-- MATERIAL PROVIDED follows --

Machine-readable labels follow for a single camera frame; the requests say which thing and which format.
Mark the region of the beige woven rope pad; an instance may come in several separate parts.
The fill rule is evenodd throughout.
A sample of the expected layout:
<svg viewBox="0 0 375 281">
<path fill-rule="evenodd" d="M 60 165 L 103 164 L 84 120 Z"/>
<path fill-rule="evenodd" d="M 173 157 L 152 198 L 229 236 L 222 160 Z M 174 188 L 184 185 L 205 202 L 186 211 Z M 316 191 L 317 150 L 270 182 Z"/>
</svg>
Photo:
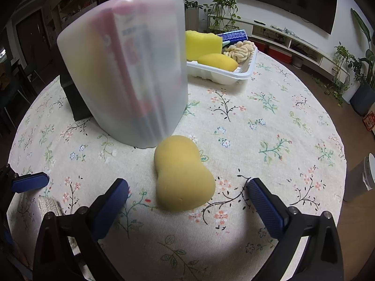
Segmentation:
<svg viewBox="0 0 375 281">
<path fill-rule="evenodd" d="M 54 198 L 39 196 L 37 198 L 37 208 L 41 218 L 44 218 L 48 212 L 52 212 L 56 216 L 62 215 L 61 207 Z"/>
</svg>

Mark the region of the peanut-shaped yellow sponge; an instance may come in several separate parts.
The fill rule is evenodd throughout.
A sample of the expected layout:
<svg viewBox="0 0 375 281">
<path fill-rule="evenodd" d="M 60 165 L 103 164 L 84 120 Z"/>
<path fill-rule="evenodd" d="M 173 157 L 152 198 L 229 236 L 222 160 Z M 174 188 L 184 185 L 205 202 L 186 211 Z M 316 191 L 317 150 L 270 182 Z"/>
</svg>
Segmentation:
<svg viewBox="0 0 375 281">
<path fill-rule="evenodd" d="M 196 144 L 187 137 L 175 135 L 163 140 L 155 149 L 154 165 L 156 198 L 164 210 L 192 210 L 214 195 L 214 176 L 202 163 Z"/>
</svg>

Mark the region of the white ribbed plastic tray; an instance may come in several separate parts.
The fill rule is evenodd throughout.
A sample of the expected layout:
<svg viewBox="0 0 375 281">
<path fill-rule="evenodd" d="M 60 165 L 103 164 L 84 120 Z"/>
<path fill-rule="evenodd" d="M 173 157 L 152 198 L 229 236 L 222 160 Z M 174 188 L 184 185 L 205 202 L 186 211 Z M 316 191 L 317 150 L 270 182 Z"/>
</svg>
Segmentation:
<svg viewBox="0 0 375 281">
<path fill-rule="evenodd" d="M 196 78 L 206 79 L 222 85 L 234 84 L 238 81 L 245 81 L 250 79 L 253 70 L 255 69 L 255 61 L 258 49 L 253 45 L 253 52 L 234 71 L 228 71 L 209 65 L 203 65 L 197 61 L 187 61 L 187 73 Z"/>
</svg>

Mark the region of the lemon-shaped yellow sponge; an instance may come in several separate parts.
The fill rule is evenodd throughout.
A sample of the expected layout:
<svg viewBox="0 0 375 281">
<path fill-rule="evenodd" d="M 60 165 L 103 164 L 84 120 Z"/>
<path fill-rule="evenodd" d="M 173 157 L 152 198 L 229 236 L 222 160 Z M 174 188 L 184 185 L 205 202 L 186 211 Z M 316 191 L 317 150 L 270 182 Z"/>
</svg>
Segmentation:
<svg viewBox="0 0 375 281">
<path fill-rule="evenodd" d="M 211 53 L 204 56 L 200 56 L 197 62 L 202 65 L 207 65 L 217 69 L 234 72 L 239 64 L 232 58 L 219 53 Z"/>
</svg>

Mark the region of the cream chenille scrubber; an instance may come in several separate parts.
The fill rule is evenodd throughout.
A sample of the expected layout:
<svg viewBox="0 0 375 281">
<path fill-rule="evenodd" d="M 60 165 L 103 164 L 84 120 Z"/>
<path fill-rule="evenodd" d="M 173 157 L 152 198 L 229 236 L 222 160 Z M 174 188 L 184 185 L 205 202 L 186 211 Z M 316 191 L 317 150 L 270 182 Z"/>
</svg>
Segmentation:
<svg viewBox="0 0 375 281">
<path fill-rule="evenodd" d="M 252 41 L 238 41 L 224 48 L 222 53 L 241 64 L 252 56 L 253 52 L 255 52 L 255 48 L 256 46 Z"/>
</svg>

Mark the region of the yellow rectangular sponge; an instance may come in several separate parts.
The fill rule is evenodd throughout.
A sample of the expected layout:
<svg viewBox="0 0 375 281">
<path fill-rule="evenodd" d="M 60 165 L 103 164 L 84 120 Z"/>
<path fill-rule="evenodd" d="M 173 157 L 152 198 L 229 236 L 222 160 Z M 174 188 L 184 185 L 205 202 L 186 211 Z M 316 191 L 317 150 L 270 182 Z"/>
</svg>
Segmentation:
<svg viewBox="0 0 375 281">
<path fill-rule="evenodd" d="M 201 33 L 187 30 L 186 58 L 188 61 L 197 61 L 201 56 L 211 53 L 221 53 L 222 38 L 213 33 Z"/>
</svg>

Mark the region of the blue tissue pack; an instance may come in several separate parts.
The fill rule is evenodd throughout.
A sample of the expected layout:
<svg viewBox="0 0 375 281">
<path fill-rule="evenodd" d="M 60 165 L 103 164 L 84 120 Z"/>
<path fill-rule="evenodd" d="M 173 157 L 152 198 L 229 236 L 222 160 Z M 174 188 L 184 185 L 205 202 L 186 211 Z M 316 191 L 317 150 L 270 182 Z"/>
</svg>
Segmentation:
<svg viewBox="0 0 375 281">
<path fill-rule="evenodd" d="M 235 44 L 238 41 L 246 41 L 248 40 L 247 33 L 245 30 L 232 30 L 230 32 L 224 32 L 218 34 L 219 37 L 222 38 L 222 44 Z"/>
</svg>

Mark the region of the red gift box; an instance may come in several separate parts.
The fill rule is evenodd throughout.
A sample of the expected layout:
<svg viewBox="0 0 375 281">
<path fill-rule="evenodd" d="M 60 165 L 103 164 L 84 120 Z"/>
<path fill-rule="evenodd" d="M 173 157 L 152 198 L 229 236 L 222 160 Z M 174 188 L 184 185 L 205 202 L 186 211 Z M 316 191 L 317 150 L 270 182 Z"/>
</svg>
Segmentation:
<svg viewBox="0 0 375 281">
<path fill-rule="evenodd" d="M 370 111 L 363 119 L 363 124 L 368 132 L 372 131 L 375 126 L 375 115 L 373 111 Z"/>
</svg>

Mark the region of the translucent plastic storage box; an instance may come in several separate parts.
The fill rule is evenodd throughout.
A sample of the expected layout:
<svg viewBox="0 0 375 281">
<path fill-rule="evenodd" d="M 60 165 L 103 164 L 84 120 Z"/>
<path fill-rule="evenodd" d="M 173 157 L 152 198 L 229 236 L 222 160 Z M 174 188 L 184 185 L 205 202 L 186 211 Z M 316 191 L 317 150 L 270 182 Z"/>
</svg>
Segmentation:
<svg viewBox="0 0 375 281">
<path fill-rule="evenodd" d="M 113 139 L 153 148 L 188 102 L 183 0 L 109 0 L 57 38 L 67 70 Z"/>
</svg>

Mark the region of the large-leaf plant dark pot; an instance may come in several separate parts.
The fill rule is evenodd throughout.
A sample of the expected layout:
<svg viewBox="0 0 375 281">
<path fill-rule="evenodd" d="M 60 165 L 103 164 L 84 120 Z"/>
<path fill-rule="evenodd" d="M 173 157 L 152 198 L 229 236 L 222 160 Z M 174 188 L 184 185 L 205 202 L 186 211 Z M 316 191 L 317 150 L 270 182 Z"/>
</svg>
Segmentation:
<svg viewBox="0 0 375 281">
<path fill-rule="evenodd" d="M 352 69 L 355 79 L 360 83 L 360 86 L 350 100 L 350 103 L 357 114 L 365 116 L 374 103 L 374 43 L 372 38 L 374 33 L 370 33 L 363 19 L 353 8 L 351 9 L 351 13 L 360 30 L 365 35 L 368 48 L 362 58 L 353 60 Z"/>
</svg>

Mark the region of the red storage box right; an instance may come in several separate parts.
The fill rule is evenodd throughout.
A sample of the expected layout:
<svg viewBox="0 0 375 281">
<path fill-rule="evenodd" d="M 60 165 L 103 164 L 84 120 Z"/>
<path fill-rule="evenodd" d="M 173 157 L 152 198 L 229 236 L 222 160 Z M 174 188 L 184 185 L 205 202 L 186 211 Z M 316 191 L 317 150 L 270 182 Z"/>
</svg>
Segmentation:
<svg viewBox="0 0 375 281">
<path fill-rule="evenodd" d="M 280 51 L 278 48 L 269 47 L 267 51 L 268 55 L 279 62 L 287 64 L 292 63 L 292 55 L 288 52 Z"/>
</svg>

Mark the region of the red storage box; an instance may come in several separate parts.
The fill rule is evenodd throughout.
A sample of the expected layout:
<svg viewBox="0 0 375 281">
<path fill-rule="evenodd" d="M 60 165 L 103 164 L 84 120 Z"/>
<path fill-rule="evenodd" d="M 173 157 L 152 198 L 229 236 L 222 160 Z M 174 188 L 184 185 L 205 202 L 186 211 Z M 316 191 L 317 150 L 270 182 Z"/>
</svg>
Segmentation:
<svg viewBox="0 0 375 281">
<path fill-rule="evenodd" d="M 267 51 L 268 55 L 279 62 L 287 64 L 292 63 L 292 55 L 288 52 L 280 51 L 278 48 L 269 47 Z"/>
<path fill-rule="evenodd" d="M 259 42 L 259 41 L 255 41 L 254 44 L 257 46 L 257 49 L 258 49 L 260 52 L 263 52 L 263 53 L 266 53 L 266 52 L 267 52 L 268 45 L 267 45 L 266 43 L 262 43 L 262 42 Z"/>
</svg>

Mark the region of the small bushy plant by console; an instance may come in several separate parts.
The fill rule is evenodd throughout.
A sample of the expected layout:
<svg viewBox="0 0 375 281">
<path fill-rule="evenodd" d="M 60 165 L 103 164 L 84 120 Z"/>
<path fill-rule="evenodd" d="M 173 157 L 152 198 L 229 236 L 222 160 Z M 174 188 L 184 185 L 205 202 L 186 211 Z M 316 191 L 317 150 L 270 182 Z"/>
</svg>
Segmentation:
<svg viewBox="0 0 375 281">
<path fill-rule="evenodd" d="M 350 100 L 359 90 L 360 82 L 356 79 L 356 69 L 361 69 L 357 58 L 339 42 L 335 46 L 332 60 L 322 61 L 321 66 L 326 66 L 329 78 L 313 77 L 313 80 L 323 89 L 325 95 L 333 97 L 337 106 L 350 104 Z"/>
</svg>

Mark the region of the white low TV console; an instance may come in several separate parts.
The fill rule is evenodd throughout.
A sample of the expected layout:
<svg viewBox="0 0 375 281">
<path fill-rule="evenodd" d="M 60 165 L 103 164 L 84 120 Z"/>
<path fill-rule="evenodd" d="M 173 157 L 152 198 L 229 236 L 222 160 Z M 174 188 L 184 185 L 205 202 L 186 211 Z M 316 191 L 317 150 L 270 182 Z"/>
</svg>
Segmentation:
<svg viewBox="0 0 375 281">
<path fill-rule="evenodd" d="M 284 31 L 261 24 L 258 21 L 239 19 L 236 24 L 240 30 L 246 31 L 248 38 L 254 41 L 262 41 L 269 46 L 288 52 L 292 56 L 300 58 L 306 67 L 329 78 L 326 66 L 322 67 L 321 62 L 328 59 L 332 60 L 332 57 L 318 47 Z"/>
</svg>

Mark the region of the white wall cabinet shelving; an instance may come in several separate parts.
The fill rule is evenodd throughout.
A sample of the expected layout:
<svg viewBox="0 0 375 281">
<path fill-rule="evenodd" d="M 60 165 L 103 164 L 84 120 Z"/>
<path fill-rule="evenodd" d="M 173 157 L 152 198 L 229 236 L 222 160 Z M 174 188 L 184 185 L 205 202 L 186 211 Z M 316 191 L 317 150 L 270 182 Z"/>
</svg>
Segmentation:
<svg viewBox="0 0 375 281">
<path fill-rule="evenodd" d="M 44 70 L 70 23 L 107 0 L 1 0 L 1 62 Z"/>
</svg>

-- MATERIAL PROVIDED concluded --

(EXERCISE DETAILS): Copy out every line of the material above that mentions the word "yellow".

(TASK ANSWER):
Mark the region of the peanut-shaped yellow sponge; an instance may come in several separate parts.
Mark the region of the lemon-shaped yellow sponge; an instance may come in several separate parts.
Mark the region of the yellow rectangular sponge; an instance may come in several separate parts.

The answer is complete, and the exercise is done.